Page 37 of Citius

Why didn’t she react?

Even my mentor, who had the best poker face of anyone I’d ever met,sneezed when faced with particularly incompatible pheromones.

My phone buzzed. It wasn’t the long-awaited response from Morgan but rather a summons from my father, Chaz—delivered via group text to Anya, Papa Jorge, and my six other nominal parents—the Carling equivalent of certified mail.

Dinner Friday. Business to discuss.

Since Chaz would never bring up Grandfather’s failing health at the dinner table, the summons could only mean one of two things: they wanted to set me up on a string of blind dates with this year’s crop of eligible omegas—fresh from finishing school, impeccably bred and trained to meet all the needs my parental pack deemed essential but had never experienced for themselves—or my cousin, Roddy, had fucked up again.

For once, I hoped Roddy had committed another round of light embezzlement. Turning down dates with women handpicked by the parental committee was exhausting.

It’s not like they cared about my happiness—just my genetics.

I respected my grandfather, but he was a product of his time, clinging to the tradition of alpha-only inheritance. Chaz would inherit the bulk of the estate when Grandfather passed away, including a majority stake in the family’s shipping and logistics business, Verray. That meant he would become the chairman of the board and, more importantly, the new head alpha of Pack Carling.

Grandfather’s will was a legally binding crown, anointing a new king—as was his right.

Besides, Chaz had earned it. Managing the day-to-day operations of a sprawling international business was no small feat, especially without real power. Even at ninety-seven and confined to a hospital bed, Grandfather refused to relinquish decision-making authority.
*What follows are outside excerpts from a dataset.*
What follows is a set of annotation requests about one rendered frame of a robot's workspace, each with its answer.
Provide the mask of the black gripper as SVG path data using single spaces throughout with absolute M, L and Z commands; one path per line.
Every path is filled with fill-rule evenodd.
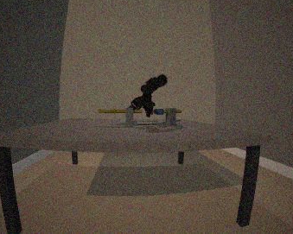
M 145 112 L 147 111 L 146 116 L 150 117 L 150 114 L 154 108 L 152 106 L 155 106 L 155 103 L 151 102 L 151 97 L 152 97 L 151 94 L 143 94 L 143 97 L 145 102 L 143 102 L 141 106 L 143 106 L 143 108 L 145 109 Z

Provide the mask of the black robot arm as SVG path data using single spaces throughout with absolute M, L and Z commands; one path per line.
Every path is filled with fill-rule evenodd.
M 147 85 L 141 86 L 141 92 L 143 94 L 151 94 L 153 91 L 158 89 L 159 87 L 162 87 L 163 85 L 167 84 L 167 77 L 163 74 L 160 75 L 158 78 L 153 77 L 146 81 Z M 141 97 L 135 98 L 131 105 L 128 108 L 133 108 L 133 110 L 140 110 L 142 108 L 141 104 L 145 102 L 143 95 Z M 136 107 L 137 108 L 136 108 Z M 138 108 L 139 107 L 139 108 Z
The problem lay with Chaz and his embrace of similarly antiquated views. After finally accepting that I would never abandon my career in designation medicine to play businessman, he began pushing me to find a mate and have children, to ensure an alpha successor for the so-called direct line.

But he already had my nephew, Spencer, the alpha son of my half-sister Heather. He was a great kid. Ambitious without being greedy, whip-smart without ego, but maybe a little too mature for his age. Anya and Heather had taken great pains to mold him into future chief executive material.

However, Heather was a female beta—a happenstance of birth that, in Grandfather and Chaz’s eyes, somehow made her children less worthy than my nonexistent offspring.

To make matters worse, she had been Chaz’s cherished only child until Grandfather started making threats. If Chaz didn’t produce an alpha son within a set timeframe, everything would go to my uncle and, eventually, Roddy, the rat.

Even then, at only three years old, everyone knew Roddy would tank the company.

Thus, I was born—Charles the Third, the only alpha son of Charles the Second, heir of Charles the First. The physical manifestation of generational greed.

They stuffed me into tiny suits, slicked my hair into submission with pomade, and paraded me about at parties and galas, ensuring everyone knew I was the golden child. The Carling heir.

I offered polite smiles while quietly dying to escape—to read an anatomy book, hunt crabs on the beach, throw a football with a friend, or snuggle with my mom.

Then Mom died, and what I wanted couldn’t be bought with all the riches in the universe.

Heather never understood. Her resentment ran too deep. I was the enemy to her, even though I avoided being at the family compound as much as possible, spending weekends and summers with my maternal grandparents instead.

The fuss I made when I moved out at eighteen, declaring I’d never attend another society event with any of them, should have made my stance crystal clear. My future lay in football and designation science—and neither they nor their vast fleet of container ships could stop me.

I remained single and without a pack precisely because it improved Spencer’s chances of becoming the next heir.

Yet every three to six months, Heather needed reassurance that I wasn’t seeing someone on the sly. She refused to believe that I wanted to be a good uncle to Spencer—a trusted companion, not his competition—even after proving myself for twenty-one years.

It was getting old. Really old. But I still had to go to dinner.

Understood. See you Friday.

I opened my calendar and sighed. My last appointment on Friday afternoon was with Morgan. Her clinic hours were non-negotiable, leaving me no choice but to shorten our meeting by half an hour.

Keeping the peace with my family required concessions. Grandfather insisted on dinner at six sharp, no exceptions, even in the event of his death, and it was a haul from campus to the family compound over in Rosellen Cove.

Home to old money—real old money—Rosellen Cove was a sprawling peninsula on the far northeast side of the bay, known for its multi-acre waterfront estates with hundred-year-old mansions and priceless views. None of which appealed to me. I only visited for family meals and the occasional afternoon talk with Grandfather.

Thankfully, they didn’t request my presence next week. If they had, I would’ve been forced to decline. Nothing would keep me from reviewing every single component of Morgan’s rough PheroPass enhancement pitch—side by side with her, for as long as necessary, even if it took five hours.

Maybe we could even grab dinner afterward.